INSTRUCTIONS FOR THE TASK
What is needed is a word-for-word transcript of the listing, free of pictures.
─── SUPPLIED INFORMATION ───
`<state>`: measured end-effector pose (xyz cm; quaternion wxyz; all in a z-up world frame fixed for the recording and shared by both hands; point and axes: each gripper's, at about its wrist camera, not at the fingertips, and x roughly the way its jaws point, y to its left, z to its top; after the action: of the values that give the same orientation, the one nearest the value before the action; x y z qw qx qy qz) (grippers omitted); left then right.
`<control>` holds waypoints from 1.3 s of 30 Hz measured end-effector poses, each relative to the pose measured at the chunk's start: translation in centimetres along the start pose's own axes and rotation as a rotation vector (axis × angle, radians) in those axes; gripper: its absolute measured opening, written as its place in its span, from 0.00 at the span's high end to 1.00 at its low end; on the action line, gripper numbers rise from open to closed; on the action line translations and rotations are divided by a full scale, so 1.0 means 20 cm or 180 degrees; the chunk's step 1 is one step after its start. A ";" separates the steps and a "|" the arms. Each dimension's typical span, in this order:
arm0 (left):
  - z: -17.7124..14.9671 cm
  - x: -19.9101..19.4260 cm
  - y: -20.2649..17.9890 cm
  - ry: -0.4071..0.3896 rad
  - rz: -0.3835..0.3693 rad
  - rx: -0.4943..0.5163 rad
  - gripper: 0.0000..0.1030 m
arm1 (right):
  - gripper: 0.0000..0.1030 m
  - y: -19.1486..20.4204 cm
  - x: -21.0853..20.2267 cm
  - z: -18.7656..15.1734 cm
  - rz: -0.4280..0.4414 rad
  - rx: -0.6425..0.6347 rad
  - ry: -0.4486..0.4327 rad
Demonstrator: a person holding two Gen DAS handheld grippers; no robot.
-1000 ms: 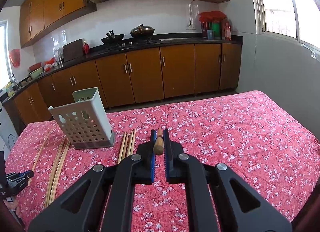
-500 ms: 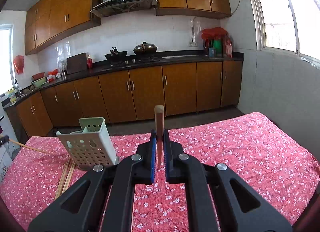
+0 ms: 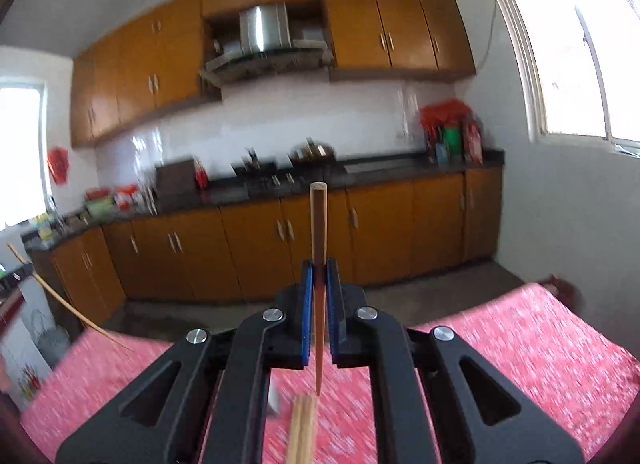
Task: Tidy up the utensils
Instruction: 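Lower the chopsticks into the grey holder and open both tools, then move both tools back down to the chopstick bundles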
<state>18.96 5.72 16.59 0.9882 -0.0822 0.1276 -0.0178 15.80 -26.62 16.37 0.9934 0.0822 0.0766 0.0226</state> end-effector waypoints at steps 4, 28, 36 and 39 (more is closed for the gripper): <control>0.07 0.00 -0.16 -0.0152 -0.0286 -0.0039 0.92 | 0.93 0.10 0.02 0.08 0.0246 0.0066 -0.0138; -0.20 0.18 -0.25 0.0143 -0.0283 -0.0076 0.65 | 0.63 0.08 0.11 -0.10 0.0211 0.0066 0.0128; -0.41 0.08 0.08 0.0455 0.0334 -0.0109 0.60 | 0.71 -0.23 0.18 -0.52 -0.0170 0.0171 0.1159; -0.62 0.16 0.16 0.0871 0.0415 -0.0053 0.60 | 0.86 -0.26 0.25 -0.83 -0.0053 0.0197 0.1773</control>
<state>18.86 6.82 3.50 0.9600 -0.0788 0.2662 0.0365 18.35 -28.85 -1.44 0.9312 0.1025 0.3481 0.0338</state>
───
RESULT
`<state>`: measured end-effector pose (xyz cm; quaternion wxyz; all in a z-up world frame fixed for the recording and shared by both hands; point and axes: each gripper's, at about its wrist camera, not at the fingertips, and x roughly the way its jaws point, y to its left, z to its top; after the action: of the values that give the same orientation, the one nearest the value before the action; x y z qw qx qy qz) (grippers omitted); left then right.
`<control>` holds waypoints from 1.3 s of 30 Hz measured end-effector poses, each relative to the pose measured at the chunk's start: translation in centimetres along the start pose's own axes and rotation as a rotation vector (axis × angle, radians) in those axes; gripper: its absolute measured opening, written as its place in its span, from 0.00 at the span's high end to 1.00 at its low end; on the action line, gripper numbers rise from open to closed; on the action line translations and rotations are divided by a full scale, so 1.0 means 20 cm or 180 degrees; the chunk's step 1 is one step after its start. A ";" separates the steps and a "|" the arms. Each dimension's typical span, in this order:
arm0 (left):
  - z: -17.7124..14.9671 cm
  - x: -19.9101..19.4260 cm
  - y: -20.2649..17.9890 cm
  - ry: -0.4071..0.3896 rad
  - rz: -0.3835..0.3693 rad
  - rx: -0.4943..0.5163 rad
  - gripper: 0.0000..0.1030 m
arm1 (right):
  - gripper: 0.0000..0.1030 m
  - y: -19.1486..20.4204 cm
  - x: -21.0853..20.2267 cm
  - z: -18.7656..15.1734 cm
  - rz: -0.4280..0.4414 rad
  - rx: -0.6425..0.6347 rad
  - ry: -0.4486..0.4327 rad
Demonstrator: a person holding two Gen DAS handheld grippers; no robot.
-1000 ms: 
-500 ms: 
+0 ms: 
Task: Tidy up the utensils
Instruction: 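Lower the chopsticks into the grey holder and open both tools, then move both tools back down to the chopstick bundles
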<state>18.96 5.72 16.59 0.9882 -0.0822 0.1276 -0.0178 15.80 -26.62 16.37 0.9934 0.0822 0.0766 0.0226</state> end-effector waypoints at steps 4, 28, 36 and 39 (more is closed for the gripper): <control>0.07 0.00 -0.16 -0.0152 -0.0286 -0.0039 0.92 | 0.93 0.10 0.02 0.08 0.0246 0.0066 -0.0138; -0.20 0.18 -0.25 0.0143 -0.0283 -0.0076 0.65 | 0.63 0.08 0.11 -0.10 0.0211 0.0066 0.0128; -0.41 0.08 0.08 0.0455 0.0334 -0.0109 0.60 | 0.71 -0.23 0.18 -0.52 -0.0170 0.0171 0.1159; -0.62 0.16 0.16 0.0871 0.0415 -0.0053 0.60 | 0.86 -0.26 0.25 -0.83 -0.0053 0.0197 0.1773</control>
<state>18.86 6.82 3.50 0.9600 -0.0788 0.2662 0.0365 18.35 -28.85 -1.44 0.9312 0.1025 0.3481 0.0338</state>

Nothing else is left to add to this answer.